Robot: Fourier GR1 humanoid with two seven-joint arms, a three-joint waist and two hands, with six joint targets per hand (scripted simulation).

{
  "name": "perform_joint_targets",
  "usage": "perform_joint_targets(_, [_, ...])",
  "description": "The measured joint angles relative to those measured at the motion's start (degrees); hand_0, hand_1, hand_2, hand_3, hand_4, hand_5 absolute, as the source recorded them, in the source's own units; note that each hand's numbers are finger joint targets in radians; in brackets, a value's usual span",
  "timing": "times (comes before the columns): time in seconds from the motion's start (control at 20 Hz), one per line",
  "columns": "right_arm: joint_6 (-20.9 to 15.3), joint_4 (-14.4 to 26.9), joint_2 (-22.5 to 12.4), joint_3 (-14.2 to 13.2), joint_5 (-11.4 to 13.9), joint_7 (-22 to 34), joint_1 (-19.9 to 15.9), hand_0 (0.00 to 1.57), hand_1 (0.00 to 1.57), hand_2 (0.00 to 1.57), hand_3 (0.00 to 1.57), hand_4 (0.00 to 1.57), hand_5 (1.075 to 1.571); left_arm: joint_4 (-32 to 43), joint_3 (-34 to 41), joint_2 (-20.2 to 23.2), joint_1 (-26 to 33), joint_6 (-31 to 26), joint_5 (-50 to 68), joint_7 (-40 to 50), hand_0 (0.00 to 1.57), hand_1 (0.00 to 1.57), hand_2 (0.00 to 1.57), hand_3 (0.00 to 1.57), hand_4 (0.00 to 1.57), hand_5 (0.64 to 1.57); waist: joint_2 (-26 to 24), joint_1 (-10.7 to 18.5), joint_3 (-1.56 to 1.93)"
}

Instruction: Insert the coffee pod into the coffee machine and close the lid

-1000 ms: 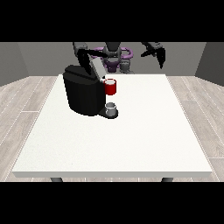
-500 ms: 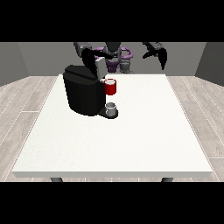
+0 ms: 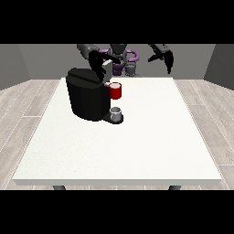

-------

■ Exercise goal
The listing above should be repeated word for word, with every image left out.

■ Task response
Robot: Fourier GR1 humanoid with two seven-joint arms, a three-joint waist and two hands, with six joint targets per hand (scripted simulation).

{
  "name": "perform_joint_targets",
  "usage": "perform_joint_targets(_, [_, ...])",
  "description": "The measured joint angles relative to those measured at the motion's start (degrees); hand_0, hand_1, hand_2, hand_3, hand_4, hand_5 absolute, as the source recorded them, in the source's own units; note that each hand's numbers are finger joint targets in radians; in brackets, a value's usual span",
  "timing": "times (comes before the columns): time in seconds from the motion's start (control at 20 Hz), one per line",
  "columns": "right_arm: joint_6 (-20.9 to 15.3), joint_4 (-14.4 to 26.9), joint_2 (-22.5 to 12.4), joint_3 (-14.2 to 13.2), joint_5 (-11.4 to 13.9), joint_7 (-22 to 34), joint_1 (-19.9 to 15.9), hand_0 (0.00 to 1.57), hand_1 (0.00 to 1.57), hand_2 (0.00 to 1.57), hand_3 (0.00 to 1.57), hand_4 (0.00 to 1.57), hand_5 (1.075 to 1.571); left_arm: joint_4 (-32 to 43), joint_3 (-34 to 41), joint_2 (-20.2 to 23.2), joint_1 (-26 to 33), joint_6 (-31 to 26), joint_5 (-50 to 68), joint_7 (-40 to 50), hand_0 (0.00 to 1.57), hand_1 (0.00 to 1.57), hand_2 (0.00 to 1.57), hand_3 (0.00 to 1.57), hand_4 (0.00 to 1.57), hand_5 (0.64 to 1.57); waist: joint_2 (-26 to 24), joint_1 (-10.7 to 18.5), joint_3 (-1.56 to 1.93)"
}

Instruction: Insert the coffee pod into the coffee machine and close the lid

-1000 ms: 
-500 ms: 
+0 ms: 

The required response has been given in full.